In August 2015, the meme was referred to in the context of debates about the continued flying of the Confederate flag, following the Charleston church shooting.[23][24] In May 2016, it was referenced by prominent members of the Irish republican party Sinn Féin, after their leader Gerry Adams became involved in a controversy over his use of the word "nigger".[1] Irish Times columnist Donald Clarke describes the meme as racist, saying "More commonly we see racists using the myth to belittle the suffering visited on black slaves and to siphon some sympathy towards their own clan."[25] According to the New York Times, the myth is "politically motivated" and often used as "racist barbs" against African-Americans.[2]

Common elements[edit]

Common elements to memes that propagate the myth are:[2][26][27]
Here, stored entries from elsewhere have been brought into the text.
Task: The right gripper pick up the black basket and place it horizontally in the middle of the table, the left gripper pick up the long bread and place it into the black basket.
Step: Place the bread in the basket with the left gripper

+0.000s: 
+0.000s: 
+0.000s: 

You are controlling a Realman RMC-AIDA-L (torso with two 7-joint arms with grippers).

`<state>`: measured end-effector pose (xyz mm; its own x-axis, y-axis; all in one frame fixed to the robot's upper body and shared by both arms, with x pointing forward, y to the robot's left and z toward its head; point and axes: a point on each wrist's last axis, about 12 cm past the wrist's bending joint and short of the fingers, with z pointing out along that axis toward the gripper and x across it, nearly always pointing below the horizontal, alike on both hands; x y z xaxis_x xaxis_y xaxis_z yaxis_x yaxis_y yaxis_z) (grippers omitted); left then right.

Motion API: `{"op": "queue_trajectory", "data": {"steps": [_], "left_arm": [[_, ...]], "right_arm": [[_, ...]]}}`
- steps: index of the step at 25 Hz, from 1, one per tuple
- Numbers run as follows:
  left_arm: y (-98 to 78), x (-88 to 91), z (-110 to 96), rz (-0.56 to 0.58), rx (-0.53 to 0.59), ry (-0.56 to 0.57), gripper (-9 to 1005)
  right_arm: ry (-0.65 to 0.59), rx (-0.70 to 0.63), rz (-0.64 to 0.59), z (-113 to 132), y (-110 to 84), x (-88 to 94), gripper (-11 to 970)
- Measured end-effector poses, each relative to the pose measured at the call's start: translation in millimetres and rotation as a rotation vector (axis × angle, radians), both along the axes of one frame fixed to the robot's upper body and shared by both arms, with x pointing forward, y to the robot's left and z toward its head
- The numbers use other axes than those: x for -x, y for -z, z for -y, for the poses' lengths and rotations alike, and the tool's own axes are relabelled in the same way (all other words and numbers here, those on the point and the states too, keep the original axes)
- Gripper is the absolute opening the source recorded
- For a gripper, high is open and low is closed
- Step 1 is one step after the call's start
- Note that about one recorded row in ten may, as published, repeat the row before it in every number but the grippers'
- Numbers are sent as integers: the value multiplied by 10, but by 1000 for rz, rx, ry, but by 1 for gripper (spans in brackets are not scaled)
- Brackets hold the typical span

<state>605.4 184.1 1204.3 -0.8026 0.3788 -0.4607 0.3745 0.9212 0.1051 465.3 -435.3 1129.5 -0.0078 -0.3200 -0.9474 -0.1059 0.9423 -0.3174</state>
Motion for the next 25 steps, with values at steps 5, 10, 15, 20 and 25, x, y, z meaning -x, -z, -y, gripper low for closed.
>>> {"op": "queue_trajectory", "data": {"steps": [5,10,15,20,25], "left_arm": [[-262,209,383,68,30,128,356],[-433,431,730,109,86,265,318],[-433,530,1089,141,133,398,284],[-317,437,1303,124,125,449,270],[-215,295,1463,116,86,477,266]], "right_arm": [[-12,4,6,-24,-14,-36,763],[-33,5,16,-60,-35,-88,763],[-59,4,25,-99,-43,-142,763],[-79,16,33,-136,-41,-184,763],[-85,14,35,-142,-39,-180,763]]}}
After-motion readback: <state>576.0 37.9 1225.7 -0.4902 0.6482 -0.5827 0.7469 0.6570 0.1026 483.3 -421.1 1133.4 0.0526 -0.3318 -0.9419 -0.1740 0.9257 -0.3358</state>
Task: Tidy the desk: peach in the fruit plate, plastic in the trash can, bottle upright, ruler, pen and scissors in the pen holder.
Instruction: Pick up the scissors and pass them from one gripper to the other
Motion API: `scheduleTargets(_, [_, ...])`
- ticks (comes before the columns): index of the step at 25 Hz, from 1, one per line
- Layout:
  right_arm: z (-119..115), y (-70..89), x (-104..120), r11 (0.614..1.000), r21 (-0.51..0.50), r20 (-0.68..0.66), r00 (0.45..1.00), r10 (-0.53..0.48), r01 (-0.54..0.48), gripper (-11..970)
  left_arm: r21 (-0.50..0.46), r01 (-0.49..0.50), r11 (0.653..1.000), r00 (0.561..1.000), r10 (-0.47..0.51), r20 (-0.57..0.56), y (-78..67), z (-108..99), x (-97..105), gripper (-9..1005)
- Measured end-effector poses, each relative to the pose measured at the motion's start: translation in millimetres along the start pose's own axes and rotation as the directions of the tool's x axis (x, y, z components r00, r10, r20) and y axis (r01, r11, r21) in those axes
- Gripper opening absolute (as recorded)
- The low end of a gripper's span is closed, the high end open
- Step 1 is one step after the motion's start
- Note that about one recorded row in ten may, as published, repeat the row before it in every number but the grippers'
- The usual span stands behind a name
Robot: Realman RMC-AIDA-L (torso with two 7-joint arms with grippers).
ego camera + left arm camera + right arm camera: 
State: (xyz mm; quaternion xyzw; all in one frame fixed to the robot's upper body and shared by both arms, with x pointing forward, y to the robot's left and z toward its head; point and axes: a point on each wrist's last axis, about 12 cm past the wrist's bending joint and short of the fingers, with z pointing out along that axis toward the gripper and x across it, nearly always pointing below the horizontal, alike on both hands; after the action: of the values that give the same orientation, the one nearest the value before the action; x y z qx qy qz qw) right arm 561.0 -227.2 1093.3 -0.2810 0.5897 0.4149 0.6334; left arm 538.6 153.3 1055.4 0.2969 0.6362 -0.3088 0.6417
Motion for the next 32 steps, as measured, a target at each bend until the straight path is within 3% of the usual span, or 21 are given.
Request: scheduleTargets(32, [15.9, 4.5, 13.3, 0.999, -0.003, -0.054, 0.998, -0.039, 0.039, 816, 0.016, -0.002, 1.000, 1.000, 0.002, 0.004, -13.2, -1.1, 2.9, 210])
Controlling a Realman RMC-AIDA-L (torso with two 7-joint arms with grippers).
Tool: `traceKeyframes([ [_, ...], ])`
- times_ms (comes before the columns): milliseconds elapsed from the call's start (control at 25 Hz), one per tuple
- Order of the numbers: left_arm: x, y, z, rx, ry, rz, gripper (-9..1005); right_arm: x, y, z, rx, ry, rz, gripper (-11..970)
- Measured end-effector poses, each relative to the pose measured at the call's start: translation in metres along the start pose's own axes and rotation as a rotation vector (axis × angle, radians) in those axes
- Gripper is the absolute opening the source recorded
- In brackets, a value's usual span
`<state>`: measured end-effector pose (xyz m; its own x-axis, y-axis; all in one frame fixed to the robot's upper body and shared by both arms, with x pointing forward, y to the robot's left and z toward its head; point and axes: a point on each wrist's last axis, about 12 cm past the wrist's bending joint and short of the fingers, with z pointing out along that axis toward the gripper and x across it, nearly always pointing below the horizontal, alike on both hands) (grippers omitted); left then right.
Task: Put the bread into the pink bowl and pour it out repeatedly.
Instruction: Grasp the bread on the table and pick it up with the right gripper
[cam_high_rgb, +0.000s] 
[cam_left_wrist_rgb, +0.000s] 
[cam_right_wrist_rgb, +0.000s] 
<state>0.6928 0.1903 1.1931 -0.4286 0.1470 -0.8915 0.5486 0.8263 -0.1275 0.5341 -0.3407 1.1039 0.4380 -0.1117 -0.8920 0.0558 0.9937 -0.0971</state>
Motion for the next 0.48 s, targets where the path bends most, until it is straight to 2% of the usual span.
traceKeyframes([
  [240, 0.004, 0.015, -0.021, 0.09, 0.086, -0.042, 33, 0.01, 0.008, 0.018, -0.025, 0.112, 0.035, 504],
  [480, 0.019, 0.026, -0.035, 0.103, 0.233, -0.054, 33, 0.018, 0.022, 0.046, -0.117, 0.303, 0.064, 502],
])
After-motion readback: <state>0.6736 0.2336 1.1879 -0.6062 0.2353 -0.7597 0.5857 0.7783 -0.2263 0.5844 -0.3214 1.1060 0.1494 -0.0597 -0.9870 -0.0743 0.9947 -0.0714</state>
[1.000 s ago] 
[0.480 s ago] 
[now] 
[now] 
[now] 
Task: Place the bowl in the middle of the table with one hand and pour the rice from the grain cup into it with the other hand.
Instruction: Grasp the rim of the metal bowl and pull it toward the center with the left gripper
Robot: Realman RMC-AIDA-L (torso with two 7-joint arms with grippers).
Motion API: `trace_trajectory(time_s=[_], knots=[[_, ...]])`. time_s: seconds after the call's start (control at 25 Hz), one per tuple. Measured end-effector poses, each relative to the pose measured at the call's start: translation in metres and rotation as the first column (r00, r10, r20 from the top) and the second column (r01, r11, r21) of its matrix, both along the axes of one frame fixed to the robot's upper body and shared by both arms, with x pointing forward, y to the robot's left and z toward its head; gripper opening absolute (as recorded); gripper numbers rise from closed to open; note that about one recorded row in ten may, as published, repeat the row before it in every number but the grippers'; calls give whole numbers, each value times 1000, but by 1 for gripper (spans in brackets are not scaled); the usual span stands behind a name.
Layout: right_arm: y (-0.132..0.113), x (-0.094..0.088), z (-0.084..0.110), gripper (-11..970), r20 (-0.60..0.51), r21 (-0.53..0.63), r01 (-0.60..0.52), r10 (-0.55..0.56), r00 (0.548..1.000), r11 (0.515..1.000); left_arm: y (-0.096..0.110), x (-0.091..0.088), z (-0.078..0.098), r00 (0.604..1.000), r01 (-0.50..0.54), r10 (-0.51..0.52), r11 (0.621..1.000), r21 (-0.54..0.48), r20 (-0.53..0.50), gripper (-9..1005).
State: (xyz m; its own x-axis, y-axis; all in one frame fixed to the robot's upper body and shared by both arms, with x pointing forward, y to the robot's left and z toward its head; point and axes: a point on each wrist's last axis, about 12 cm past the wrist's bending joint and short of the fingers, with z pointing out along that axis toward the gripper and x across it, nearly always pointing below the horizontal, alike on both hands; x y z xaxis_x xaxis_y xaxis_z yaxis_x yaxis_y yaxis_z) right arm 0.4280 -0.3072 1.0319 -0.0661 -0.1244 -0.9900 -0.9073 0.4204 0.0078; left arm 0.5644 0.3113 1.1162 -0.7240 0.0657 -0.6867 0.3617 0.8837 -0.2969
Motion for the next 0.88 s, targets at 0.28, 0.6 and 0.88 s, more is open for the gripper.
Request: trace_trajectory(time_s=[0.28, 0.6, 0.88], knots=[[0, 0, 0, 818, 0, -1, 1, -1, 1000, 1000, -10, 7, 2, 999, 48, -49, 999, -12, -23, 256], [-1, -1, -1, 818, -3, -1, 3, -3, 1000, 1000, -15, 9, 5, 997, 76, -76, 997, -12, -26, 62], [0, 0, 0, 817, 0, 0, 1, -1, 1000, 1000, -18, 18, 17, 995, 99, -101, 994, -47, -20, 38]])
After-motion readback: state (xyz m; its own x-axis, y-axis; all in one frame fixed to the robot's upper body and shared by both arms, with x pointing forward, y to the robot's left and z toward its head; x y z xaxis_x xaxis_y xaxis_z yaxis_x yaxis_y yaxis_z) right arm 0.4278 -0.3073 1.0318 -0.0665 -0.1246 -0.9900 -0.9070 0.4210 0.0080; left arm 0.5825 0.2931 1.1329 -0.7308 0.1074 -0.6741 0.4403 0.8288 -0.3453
  • The conspiracy theory that historians and the media are covering up Irish slavery.
  • That Irish people were enslaved after the Cromwellian invasion of Ireland in 1649.
  • Irish slaves were treated worse than African slaves.
  • Irish women were forced to reproduce with African men.
  • Intending to diminish the discrimination that African-Americans have historically experienced, with memes like "The Irish were slaves, too. We got over it, so why can't you?".
  • Using photographs of victims of the Holocaust or 20th century child laborers, claiming that they are Irish slaves.
  • A reference to an alleged 1625 declaration by King James II to send thousands of Irish prisoners to the West Indies as slaves. James II had not been born yet; he was born in 1633 and started his rule in 1685. 1625 saw the end of James I's rule and the rise of Charles I to the throne.
  • The substitution of the victims of actual atrocities committed against African slaves with Irish victims. The far-right conspiracy website InfoWars, for instance, substituted the 132 African victims of the 1781 Zong massacre with Irish victims. Several online articles about "Irish slaves" have inflated the number 132 to 1,302. Historian Liam Hogan traces the first juxtaposition of the Zong massacre with Irish suffering to 2002, when James Mullin, chair of the New Jersey-based Irish Famine Curriculum Committee and Education Fund, wrote a lurid article blurring the lines between the history of African enslavement in the British Americas with the history of Irish colonial indentured servitude.[28][29]

Academic criticism and responses[edit]

The Irish Examiner removed an article that cited John Martin's Globalresearch.ca piece from its website in early 2016 after 82 writers, historians and academics wrote an open letter condemning the myth.[3][30][2] Scientific American published a blog post, which was also debunked in the open letter, and later heavily revised the blog to remove the incorrect historical material.[31]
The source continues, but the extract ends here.